講師や講義の内容は、もちろんコミュニティの性格によって決まります。それは需要と供給の法則によって決まります。文学、説教、講義において、人々は5000ポンドも払わずに必要なものではなく、望むものを手に入れるのです。彼らは、宗教だけでなく、政治、文学、哲学においても、一般の意見や多数派の統治の影響を受ける中で、自分の考えを持つようになります。ある町の講演委員会は、ビーチャーやフィリップスを講演に招待することを敢えてしていません。そのような町では、肌の色が黒く混血でかつてはメリーランド州の奴隷だったフレデリック・ダグラスが演説者として受け入れられるでしょう。悪名は、ほとんどどんな種類であれ、好意を得るためのパスポートとなります。ベイヤード・テイラーは世界各地を旅しましたが、彼自身にとっても彼の旅行記の読者にとっても、私が知る限り大した利益はありませんでした。しかし、彼がこれまで遠くへ出かけて、多くのものを見てきたという単なる事実が、人々を彼に会いたがらせるのです。彼は一晩 20 ポンドで、望むだけ多くの講演の約束を確保しました。人気のある本を書いたり、広く発行されている新聞で人気のある連載を書いたりする人は、講演会の委員会の中で、その人に会いたいという好奇心から、講師のターゲットとして期待されます。悪名には一定の価値があるのです。群衆は、バーナムがワシントンの乳母だと偽った老いた黒人女性を見るために群がりました。これは、バーナム自身が新聞に名前が何度も載っているという事実と、詐欺をうまくやってきたという事実が、彼を魅力的な講師にしたのだろうと思います。そして公平に言えば、彼はむしろ賢い講師です。彼は偉大なショーマンになる前は説教者であり編集者でもありました。
数百の都市や村で定期的に講演を行うほか、各地を回って科学や宗教改革に関する講演を行う独立した講師もいます。これらのうちいくつかは禁酒協会や奴隷制度廃止協会によって講師として迎えられています。中には心霊術師や霊媒師もおり、トランス状態や霊感によって亡くなった人の言葉を直接受けて講演を行うと主張しています。これらの講演者、または霊の話し手は男女両方であり、彼らの中には非常に流暢に、散文だけでなく詩も話す者がいます。奴隷制度、女性の権利、その他の一般的なテーマについて講義する女性もいます。
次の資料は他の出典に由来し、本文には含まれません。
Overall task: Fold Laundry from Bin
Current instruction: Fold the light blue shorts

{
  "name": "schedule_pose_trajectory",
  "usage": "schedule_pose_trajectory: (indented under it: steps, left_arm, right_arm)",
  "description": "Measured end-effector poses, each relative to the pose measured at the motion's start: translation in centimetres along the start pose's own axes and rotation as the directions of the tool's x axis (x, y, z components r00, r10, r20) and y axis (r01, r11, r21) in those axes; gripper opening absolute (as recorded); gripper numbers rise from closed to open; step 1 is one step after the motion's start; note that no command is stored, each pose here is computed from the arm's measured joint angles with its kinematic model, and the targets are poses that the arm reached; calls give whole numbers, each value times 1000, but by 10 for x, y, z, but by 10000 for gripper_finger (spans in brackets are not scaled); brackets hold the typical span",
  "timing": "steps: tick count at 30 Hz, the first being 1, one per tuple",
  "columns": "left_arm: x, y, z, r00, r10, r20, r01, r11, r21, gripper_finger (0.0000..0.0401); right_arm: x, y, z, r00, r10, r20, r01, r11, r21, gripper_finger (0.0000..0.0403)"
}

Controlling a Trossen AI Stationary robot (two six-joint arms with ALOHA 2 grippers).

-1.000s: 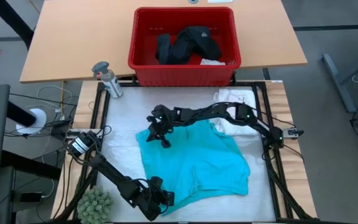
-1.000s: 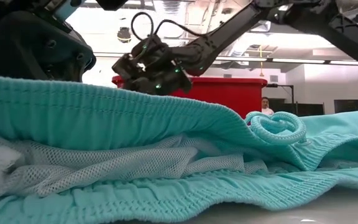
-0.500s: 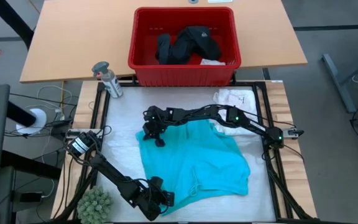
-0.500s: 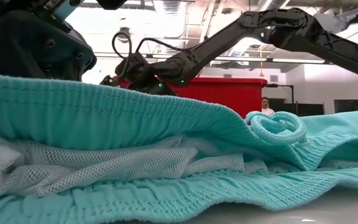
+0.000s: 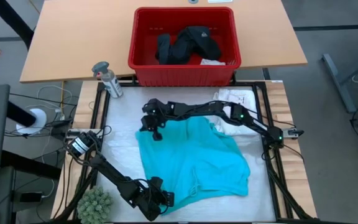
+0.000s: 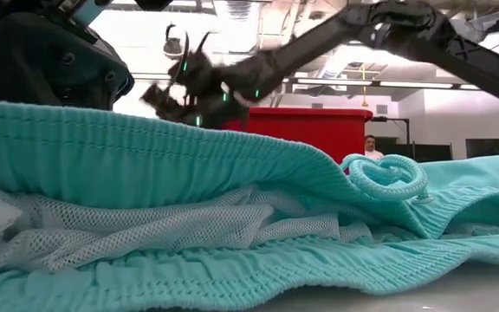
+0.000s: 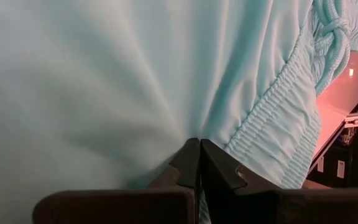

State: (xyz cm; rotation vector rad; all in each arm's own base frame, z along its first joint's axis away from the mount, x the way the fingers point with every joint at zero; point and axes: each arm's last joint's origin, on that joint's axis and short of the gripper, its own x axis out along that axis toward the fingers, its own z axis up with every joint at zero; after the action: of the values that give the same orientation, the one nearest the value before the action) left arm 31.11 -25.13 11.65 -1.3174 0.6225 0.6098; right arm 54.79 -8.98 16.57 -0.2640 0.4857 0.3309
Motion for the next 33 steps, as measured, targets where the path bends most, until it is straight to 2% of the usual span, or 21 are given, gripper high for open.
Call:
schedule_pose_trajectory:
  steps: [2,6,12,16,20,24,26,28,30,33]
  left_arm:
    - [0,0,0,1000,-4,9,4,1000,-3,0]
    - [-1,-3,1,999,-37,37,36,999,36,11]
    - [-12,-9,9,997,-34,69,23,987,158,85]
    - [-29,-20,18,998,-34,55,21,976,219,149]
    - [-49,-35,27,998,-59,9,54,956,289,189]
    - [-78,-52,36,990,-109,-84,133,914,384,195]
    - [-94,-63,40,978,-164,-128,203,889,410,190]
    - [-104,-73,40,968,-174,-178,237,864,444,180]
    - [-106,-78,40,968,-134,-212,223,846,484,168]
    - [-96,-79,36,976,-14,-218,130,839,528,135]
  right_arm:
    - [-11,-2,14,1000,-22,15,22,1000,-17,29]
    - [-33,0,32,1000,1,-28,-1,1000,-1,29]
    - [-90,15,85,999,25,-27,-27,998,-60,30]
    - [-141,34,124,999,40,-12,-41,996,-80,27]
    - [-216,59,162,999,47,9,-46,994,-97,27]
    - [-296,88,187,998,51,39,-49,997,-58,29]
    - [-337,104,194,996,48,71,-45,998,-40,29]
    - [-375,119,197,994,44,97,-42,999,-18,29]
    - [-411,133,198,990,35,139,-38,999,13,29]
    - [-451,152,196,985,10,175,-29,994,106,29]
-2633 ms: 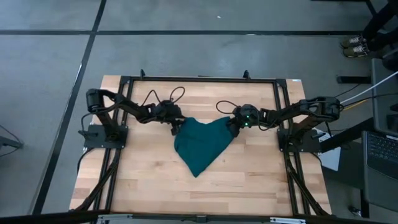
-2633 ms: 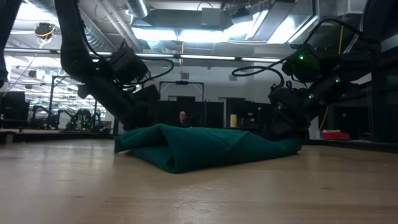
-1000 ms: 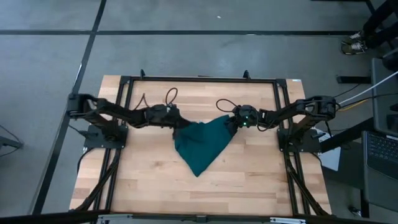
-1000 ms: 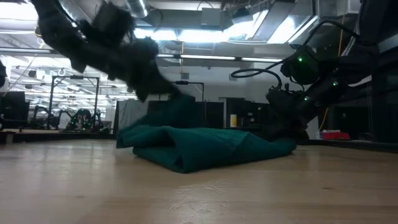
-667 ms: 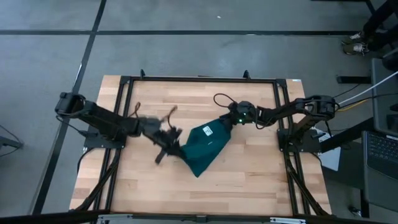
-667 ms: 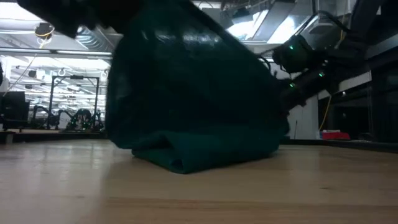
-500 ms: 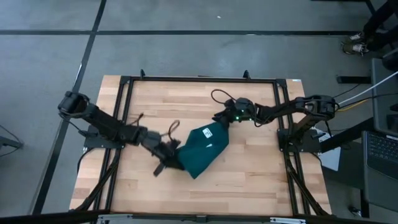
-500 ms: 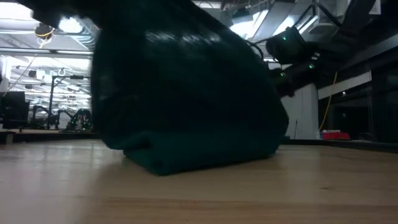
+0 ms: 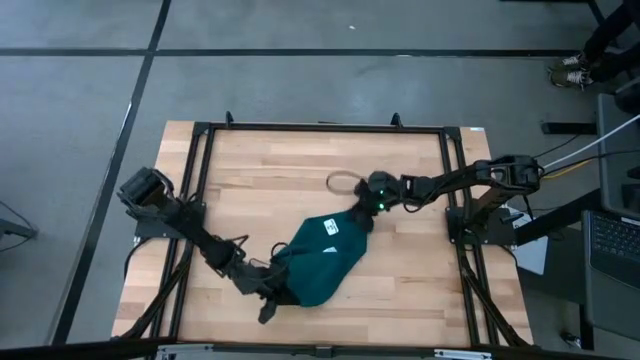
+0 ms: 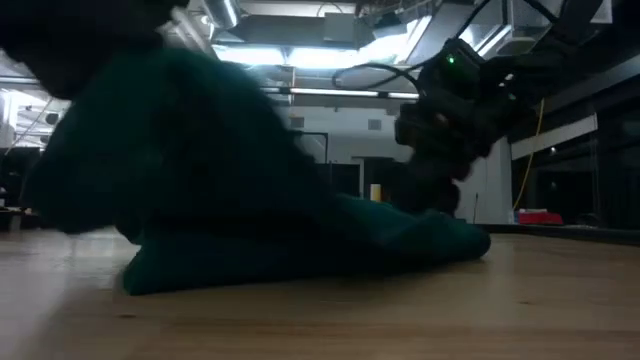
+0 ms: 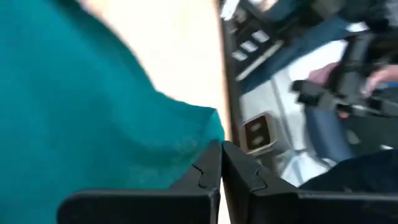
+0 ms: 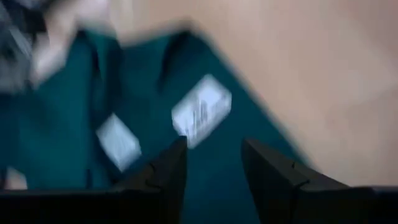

骨相学の創始者の一人であるシュプルツハイムは、この主題に関する多数の講師を輩出しました。この主題は、著名人の頭部を巧みに公開検査しながら巧みに解説されており、魅力的なテーマです。シルベスター・グラハムは、人間の生理学と菜食主義の食事療法の雄弁な解説者であり、何百もの講演を行い、何千人もの信者を獲得しました。そして多くの人が彼の足跡をたどり、肉体の罪を非難し、多かれ少なかれ真実である健康の法則を説明してきました。
何年も前、ロバート・オーウェンはアメリカで共産主義のシステムについて講演しました。彼の仲間には、社会的、宗教的な彼の教義をより雄弁かつ魅力的に擁護するファニー・ライトがいました。彼女は北部諸州の主要都市すべてで講演会を開いていました。その後、シャルル・フーリエの弟子たちが現れ、興奮しやすく新奇なものを好むアメリカ人に聖体拝領の建設を命じました。ですがそこには気難しくて怠け者で、落ち着きのない人々が集まり、やがて破滅に至りました。成功するためにの条件として人間の最高の規律、性格、能力、を必要とする計画は、たとえ成功が可能であったとしても、悪い材料しか見つからなければ、確実に失敗するでしょう。過去に人々から拒絶された最悪の材料しか揃っていないというのに、どうやって改善された社会構造物を新たに構築できるというのでしょうか?
そして、女性の権利やブルーマー主義、自由恋愛を主張したり、善悪の区別をすべて無くしてすでに混乱と混沌に陥っている世界をさらにひっくり返そうとする革命的な教義についての講義が始まりました。